So currently I'm a California Community College student, and when I transfer after this semester I will have a 3.8 GPA.

I will either be transferring to UCB (if I get in) or Davis (I have a TAG) and my major is Psychology.

My question is this: Will the fact that I attended a community college for 2 years affect my chances of being admitted to first and second tier grad schools?

Also, while I was in my first semester at my CCC I received 2 F's and a D for a ton of personal reasons that I'd rather not openly discuss. Despite this, I've had great grades since then, and received Academic Renewal toward those 3 poor grades.

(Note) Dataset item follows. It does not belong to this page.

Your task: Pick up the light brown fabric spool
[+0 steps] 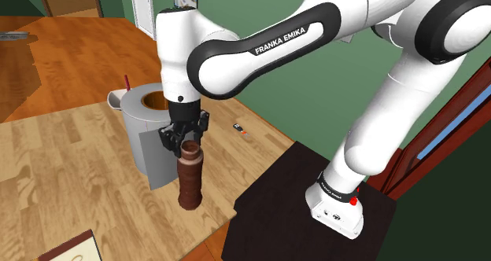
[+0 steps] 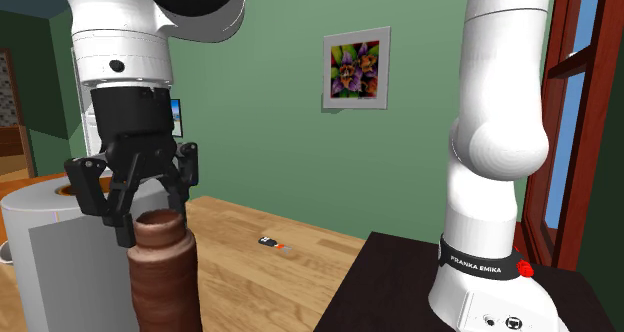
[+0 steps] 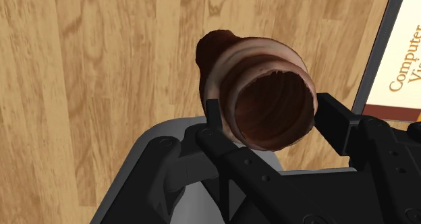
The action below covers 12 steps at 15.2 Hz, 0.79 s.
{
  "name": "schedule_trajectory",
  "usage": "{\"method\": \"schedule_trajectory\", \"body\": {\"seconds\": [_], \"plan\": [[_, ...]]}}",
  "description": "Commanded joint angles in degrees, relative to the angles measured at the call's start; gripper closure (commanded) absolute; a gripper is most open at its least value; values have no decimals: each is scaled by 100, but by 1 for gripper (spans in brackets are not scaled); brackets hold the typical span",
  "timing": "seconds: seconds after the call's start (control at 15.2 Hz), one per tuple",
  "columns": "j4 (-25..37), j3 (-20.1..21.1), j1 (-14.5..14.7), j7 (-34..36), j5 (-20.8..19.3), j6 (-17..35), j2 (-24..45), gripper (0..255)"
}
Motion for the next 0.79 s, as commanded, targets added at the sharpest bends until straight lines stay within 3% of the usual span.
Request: {"method": "schedule_trajectory", "body": {"seconds": [0.0, 0.73], "plan": [[109, -4, -3, -16, 36, -158, -66, 255], [589, -48, -27, -94, 171, -857, -326, 255]]}}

At my CCC, Academic Renewal basically makes those grades exempt from my GPA, and none of those classes were part of my major.

Will that 1 terrible semester (my first semester when I was barely 16) adversely affect my chances? I'm hoping that the Academic Renewal would be honored in the same way it will be at the UC's I applied to.

Any help would be great! Thanks so much :).
Post edited by emilsinclair9 on

Replies to: Community College ----> grad school?

  • cccdudecccdude Registered User Posts: 44 Junior Member
    I'm pretty sure that once you transfer to a university of california your community college GPA won't matter. In other words, I'm pretty sure that the only GPA that will matter will be your UC GPA.
  • ixingtonixington Registered User Posts: 118 Junior Member

    I attended a community college in the Solano area (started when I was 24) and majored in Chemistry. I transferred to a UC and did well, participating in research (YOU MUST BE PROACTIVE - email professors the Summer before you start about open research positions) and internships.

    I applied to seven top physical chemistry/chemical physics programs and I was admitted into all of them. I'm talking about USNWR #1 ranked programs.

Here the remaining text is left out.